## [The task]
All that is asked is a faithful reproduction of the entries.

Exercise data Block Start

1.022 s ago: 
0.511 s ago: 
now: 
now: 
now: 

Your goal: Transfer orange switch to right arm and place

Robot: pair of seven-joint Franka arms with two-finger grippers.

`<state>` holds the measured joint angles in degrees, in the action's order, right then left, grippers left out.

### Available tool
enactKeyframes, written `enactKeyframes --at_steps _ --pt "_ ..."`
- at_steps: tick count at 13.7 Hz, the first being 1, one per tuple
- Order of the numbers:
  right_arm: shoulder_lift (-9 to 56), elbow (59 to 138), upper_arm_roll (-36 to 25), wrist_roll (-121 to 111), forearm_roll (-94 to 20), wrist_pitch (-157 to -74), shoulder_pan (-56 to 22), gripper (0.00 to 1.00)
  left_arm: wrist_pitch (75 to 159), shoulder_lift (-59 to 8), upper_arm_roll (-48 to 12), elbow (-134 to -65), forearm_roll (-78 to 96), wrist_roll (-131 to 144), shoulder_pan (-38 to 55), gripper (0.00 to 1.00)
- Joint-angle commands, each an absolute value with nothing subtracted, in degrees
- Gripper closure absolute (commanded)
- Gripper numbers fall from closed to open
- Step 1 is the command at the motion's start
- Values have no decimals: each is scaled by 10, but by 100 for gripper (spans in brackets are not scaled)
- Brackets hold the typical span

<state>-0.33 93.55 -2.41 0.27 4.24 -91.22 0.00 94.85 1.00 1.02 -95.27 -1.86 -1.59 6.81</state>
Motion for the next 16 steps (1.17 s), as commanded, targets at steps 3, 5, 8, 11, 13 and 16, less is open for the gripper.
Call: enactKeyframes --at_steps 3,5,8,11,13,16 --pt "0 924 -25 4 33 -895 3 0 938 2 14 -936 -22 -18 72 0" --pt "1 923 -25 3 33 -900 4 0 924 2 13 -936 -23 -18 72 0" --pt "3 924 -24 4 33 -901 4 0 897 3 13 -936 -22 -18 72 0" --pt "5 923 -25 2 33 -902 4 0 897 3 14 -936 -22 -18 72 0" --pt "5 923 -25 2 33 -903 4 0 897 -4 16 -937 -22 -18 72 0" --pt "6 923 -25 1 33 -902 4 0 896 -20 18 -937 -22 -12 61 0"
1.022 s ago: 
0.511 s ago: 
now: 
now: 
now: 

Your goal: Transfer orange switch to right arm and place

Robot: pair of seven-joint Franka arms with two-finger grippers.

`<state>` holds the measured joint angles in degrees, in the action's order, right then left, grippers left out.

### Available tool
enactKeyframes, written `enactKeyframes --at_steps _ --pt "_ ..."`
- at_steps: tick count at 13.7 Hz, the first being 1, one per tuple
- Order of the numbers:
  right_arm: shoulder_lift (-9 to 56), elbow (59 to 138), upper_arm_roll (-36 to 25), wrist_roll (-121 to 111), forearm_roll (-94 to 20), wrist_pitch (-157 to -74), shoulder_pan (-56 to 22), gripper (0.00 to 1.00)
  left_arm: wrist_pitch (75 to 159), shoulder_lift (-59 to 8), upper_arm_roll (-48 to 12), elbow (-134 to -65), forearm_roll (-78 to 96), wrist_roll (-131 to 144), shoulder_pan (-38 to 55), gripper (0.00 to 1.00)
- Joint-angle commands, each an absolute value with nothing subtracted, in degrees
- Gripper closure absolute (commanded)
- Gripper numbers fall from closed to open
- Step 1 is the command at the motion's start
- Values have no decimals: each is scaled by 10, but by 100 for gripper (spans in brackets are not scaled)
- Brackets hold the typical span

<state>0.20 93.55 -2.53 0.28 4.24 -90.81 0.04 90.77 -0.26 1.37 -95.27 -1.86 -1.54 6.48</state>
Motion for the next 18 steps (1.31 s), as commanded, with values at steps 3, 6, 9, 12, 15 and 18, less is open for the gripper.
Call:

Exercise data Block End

## [Task result]
1.022 s ago: 
0.511 s ago: 
now: 
now: 
now: 

Your goal: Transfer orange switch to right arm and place

Robot: pair of seven-joint Franka arms with two-finger grippers.

`<state>` holds the measured joint angles in degrees, in the action's order, right then left, grippers left out.

### Available tool
enactKeyframes, written `enactKeyframes --at_steps _ --pt "_ ..."`
- at_steps: tick count at 13.7 Hz, the first being 1, one per tuple
- Order of the numbers:
  right_arm: shoulder_lift (-9 to 56), elbow (59 to 138), upper_arm_roll (-36 to 25), wrist_roll (-121 to 111), forearm_roll (-94 to 20), wrist_pitch (-157 to -74), shoulder_pan (-56 to 22), gripper (0.00 to 1.00)
  left_arm: wrist_pitch (75 to 159), shoulder_lift (-59 to 8), upper_arm_roll (-48 to 12), elbow (-134 to -65), forearm_roll (-78 to 96), wrist_roll (-131 to 144), shoulder_pan (-38 to 55), gripper (0.00 to 1.00)
- Joint-angle commands, each an absolute value with nothing subtracted, in degrees
- Gripper closure absolute (commanded)
- Gripper numbers fall from closed to open
- Step 1 is the command at the motion's start
- Values have no decimals: each is scaled by 10, but by 100 for gripper (spans in brackets are not scaled)
- Brackets hold the typical span

<state>-0.33 93.55 -2.41 0.27 4.24 -91.22 0.00 94.85 1.00 1.02 -95.27 -1.86 -1.59 6.81</state>
Motion for the next 16 steps (1.17 s), as commanded, targets at steps 3, 5, 8, 11, 13 and 16, less is open for the gripper.
Call: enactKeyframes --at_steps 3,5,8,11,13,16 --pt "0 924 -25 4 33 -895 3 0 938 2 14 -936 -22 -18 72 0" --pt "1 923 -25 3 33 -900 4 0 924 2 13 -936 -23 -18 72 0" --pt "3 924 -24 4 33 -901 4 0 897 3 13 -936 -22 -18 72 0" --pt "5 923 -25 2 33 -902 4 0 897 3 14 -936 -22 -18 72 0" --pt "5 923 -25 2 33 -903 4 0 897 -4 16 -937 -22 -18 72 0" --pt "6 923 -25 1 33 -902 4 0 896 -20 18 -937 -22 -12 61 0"
1.022 s ago: 
0.511 s ago: 
now: 
now: 
now: 

Your goal: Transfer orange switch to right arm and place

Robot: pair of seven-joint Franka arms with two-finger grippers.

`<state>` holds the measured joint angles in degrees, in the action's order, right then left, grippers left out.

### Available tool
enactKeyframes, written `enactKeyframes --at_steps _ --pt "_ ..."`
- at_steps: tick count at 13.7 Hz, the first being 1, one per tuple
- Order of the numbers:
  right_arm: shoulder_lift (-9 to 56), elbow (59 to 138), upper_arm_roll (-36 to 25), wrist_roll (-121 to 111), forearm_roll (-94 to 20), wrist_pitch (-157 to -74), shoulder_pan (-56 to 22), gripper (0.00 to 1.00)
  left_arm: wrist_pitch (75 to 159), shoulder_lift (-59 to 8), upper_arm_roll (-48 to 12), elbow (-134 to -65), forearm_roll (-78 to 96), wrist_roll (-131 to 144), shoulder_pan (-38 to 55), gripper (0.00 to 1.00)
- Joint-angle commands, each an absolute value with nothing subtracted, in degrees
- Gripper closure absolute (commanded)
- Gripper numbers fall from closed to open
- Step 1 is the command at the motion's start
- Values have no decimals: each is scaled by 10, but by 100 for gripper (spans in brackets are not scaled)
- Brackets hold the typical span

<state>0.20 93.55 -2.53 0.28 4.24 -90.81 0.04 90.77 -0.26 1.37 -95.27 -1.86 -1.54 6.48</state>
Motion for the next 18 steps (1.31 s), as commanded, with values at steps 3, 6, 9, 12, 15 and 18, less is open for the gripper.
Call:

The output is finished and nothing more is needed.